Exercise prompt →
Output the whole listing with nothing altered.

Raw data →
____________

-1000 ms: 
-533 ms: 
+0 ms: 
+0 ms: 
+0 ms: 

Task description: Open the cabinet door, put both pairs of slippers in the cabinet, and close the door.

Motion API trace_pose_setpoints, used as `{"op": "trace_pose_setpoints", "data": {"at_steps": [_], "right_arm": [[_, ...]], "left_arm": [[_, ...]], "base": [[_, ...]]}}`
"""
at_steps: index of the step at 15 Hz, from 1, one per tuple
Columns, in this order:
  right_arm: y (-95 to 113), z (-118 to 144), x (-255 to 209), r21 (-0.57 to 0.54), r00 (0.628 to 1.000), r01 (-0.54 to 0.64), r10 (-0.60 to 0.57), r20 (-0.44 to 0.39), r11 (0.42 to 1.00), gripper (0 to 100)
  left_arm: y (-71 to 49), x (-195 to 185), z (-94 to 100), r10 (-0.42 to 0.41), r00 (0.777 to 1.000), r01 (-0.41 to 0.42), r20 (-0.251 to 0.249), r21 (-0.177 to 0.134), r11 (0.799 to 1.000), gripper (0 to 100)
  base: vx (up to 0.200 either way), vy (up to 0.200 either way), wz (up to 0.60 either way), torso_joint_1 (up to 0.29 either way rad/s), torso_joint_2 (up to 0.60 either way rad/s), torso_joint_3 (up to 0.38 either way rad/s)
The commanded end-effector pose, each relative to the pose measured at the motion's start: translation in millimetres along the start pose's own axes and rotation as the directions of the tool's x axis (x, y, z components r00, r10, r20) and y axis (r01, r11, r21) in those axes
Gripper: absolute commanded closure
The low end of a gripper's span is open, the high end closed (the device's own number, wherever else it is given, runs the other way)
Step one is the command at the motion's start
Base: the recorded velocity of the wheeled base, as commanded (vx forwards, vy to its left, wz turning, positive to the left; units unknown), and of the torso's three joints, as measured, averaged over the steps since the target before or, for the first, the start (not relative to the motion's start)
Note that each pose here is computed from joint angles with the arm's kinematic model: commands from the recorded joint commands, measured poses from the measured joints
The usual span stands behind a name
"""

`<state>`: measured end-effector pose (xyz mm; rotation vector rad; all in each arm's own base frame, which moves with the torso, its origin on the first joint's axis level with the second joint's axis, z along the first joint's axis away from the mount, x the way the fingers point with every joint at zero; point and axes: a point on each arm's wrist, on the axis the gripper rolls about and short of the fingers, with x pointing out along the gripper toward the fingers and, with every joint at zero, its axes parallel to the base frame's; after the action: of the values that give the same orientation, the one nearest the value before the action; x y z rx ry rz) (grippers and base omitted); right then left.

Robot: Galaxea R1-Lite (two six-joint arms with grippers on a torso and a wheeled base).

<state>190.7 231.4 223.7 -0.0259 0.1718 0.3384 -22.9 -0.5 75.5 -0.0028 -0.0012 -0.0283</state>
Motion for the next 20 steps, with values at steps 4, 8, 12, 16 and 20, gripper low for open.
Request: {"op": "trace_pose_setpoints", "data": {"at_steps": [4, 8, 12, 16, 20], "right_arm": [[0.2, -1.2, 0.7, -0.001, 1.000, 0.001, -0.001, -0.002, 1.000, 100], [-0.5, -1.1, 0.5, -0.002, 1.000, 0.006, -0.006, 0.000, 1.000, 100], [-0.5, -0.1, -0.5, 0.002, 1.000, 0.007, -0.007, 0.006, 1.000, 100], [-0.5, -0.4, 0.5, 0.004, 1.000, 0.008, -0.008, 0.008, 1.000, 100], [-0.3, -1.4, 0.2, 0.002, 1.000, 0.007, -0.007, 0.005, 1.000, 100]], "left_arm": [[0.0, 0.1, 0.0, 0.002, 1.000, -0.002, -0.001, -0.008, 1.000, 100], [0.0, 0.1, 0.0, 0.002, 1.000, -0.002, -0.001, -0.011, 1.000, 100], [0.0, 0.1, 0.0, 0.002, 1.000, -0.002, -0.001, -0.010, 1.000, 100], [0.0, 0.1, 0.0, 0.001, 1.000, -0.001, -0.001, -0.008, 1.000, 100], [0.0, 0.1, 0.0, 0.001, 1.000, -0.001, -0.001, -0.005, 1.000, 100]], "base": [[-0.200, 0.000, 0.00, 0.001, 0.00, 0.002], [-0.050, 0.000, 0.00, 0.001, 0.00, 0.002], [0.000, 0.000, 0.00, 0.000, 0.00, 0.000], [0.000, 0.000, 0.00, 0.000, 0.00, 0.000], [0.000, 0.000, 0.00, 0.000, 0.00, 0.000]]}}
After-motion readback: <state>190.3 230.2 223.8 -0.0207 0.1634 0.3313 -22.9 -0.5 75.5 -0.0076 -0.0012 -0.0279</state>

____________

Answer →
-1000 ms: 
-533 ms: 
+0 ms: 
+0 ms: 
+0 ms: 

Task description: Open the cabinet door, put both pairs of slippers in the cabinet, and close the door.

Motion API trace_pose_setpoints, used as `{"op": "trace_pose_setpoints", "data": {"at_steps": [_], "right_arm": [[_, ...]], "left_arm": [[_, ...]], "base": [[_, ...]]}}`
"""
at_steps: index of the step at 15 Hz, from 1, one per tuple
Columns, in this order:
  right_arm: y (-95 to 113), z (-118 to 144), x (-255 to 209), r21 (-0.57 to 0.54), r00 (0.628 to 1.000), r01 (-0.54 to 0.64), r10 (-0.60 to 0.57), r20 (-0.44 to 0.39), r11 (0.42 to 1.00), gripper (0 to 100)
  left_arm: y (-71 to 49), x (-195 to 185), z (-94 to 100), r10 (-0.42 to 0.41), r00 (0.777 to 1.000), r01 (-0.41 to 0.42), r20 (-0.251 to 0.249), r21 (-0.177 to 0.134), r11 (0.799 to 1.000), gripper (0 to 100)
  base: vx (up to 0.200 either way), vy (up to 0.200 either way), wz (up to 0.60 either way), torso_joint_1 (up to 0.29 either way rad/s), torso_joint_2 (up to 0.60 either way rad/s), torso_joint_3 (up to 0.38 either way rad/s)
The commanded end-effector pose, each relative to the pose measured at the motion's start: translation in millimetres along the start pose's own axes and rotation as the directions of the tool's x axis (x, y, z components r00, r10, r20) and y axis (r01, r11, r21) in those axes
Gripper: absolute commanded closure
The low end of a gripper's span is open, the high end closed (the device's own number, wherever else it is given, runs the other way)
Step one is the command at the motion's start
Base: the recorded velocity of the wheeled base, as commanded (vx forwards, vy to its left, wz turning, positive to the left; units unknown), and of the torso's three joints, as measured, averaged over the steps since the target before or, for the first, the start (not relative to the motion's start)
Note that each pose here is computed from joint angles with the arm's kinematic model: commands from the recorded joint commands, measured poses from the measured joints
The usual span stands behind a name
"""

`<state>`: measured end-effector pose (xyz mm; rotation vector rad; all in each arm's own base frame, which moves with the torso, its origin on the first joint's axis level with the second joint's axis, z along the first joint's axis away from the mount, x the way the fingers point with every joint at zero; point and axes: a point on each arm's wrist, on the axis the gripper rolls about and short of the fingers, with x pointing out along the gripper toward the fingers and, with every joint at zero, its axes parallel to the base frame's; after the action: of the values that give the same orientation, the one nearest the value before the action; x y z rx ry rz) (grippers and base omitted); right then left.

Robot: Galaxea R1-Lite (two six-joint arms with grippers on a torso and a wheeled base).

<state>190.7 231.4 223.7 -0.0259 0.1718 0.3384 -22.9 -0.5 75.5 -0.0028 -0.0012 -0.0283</state>
Motion for the next 20 steps, with values at steps 4, 8, 12, 16 and 20, gripper low for open.
Request: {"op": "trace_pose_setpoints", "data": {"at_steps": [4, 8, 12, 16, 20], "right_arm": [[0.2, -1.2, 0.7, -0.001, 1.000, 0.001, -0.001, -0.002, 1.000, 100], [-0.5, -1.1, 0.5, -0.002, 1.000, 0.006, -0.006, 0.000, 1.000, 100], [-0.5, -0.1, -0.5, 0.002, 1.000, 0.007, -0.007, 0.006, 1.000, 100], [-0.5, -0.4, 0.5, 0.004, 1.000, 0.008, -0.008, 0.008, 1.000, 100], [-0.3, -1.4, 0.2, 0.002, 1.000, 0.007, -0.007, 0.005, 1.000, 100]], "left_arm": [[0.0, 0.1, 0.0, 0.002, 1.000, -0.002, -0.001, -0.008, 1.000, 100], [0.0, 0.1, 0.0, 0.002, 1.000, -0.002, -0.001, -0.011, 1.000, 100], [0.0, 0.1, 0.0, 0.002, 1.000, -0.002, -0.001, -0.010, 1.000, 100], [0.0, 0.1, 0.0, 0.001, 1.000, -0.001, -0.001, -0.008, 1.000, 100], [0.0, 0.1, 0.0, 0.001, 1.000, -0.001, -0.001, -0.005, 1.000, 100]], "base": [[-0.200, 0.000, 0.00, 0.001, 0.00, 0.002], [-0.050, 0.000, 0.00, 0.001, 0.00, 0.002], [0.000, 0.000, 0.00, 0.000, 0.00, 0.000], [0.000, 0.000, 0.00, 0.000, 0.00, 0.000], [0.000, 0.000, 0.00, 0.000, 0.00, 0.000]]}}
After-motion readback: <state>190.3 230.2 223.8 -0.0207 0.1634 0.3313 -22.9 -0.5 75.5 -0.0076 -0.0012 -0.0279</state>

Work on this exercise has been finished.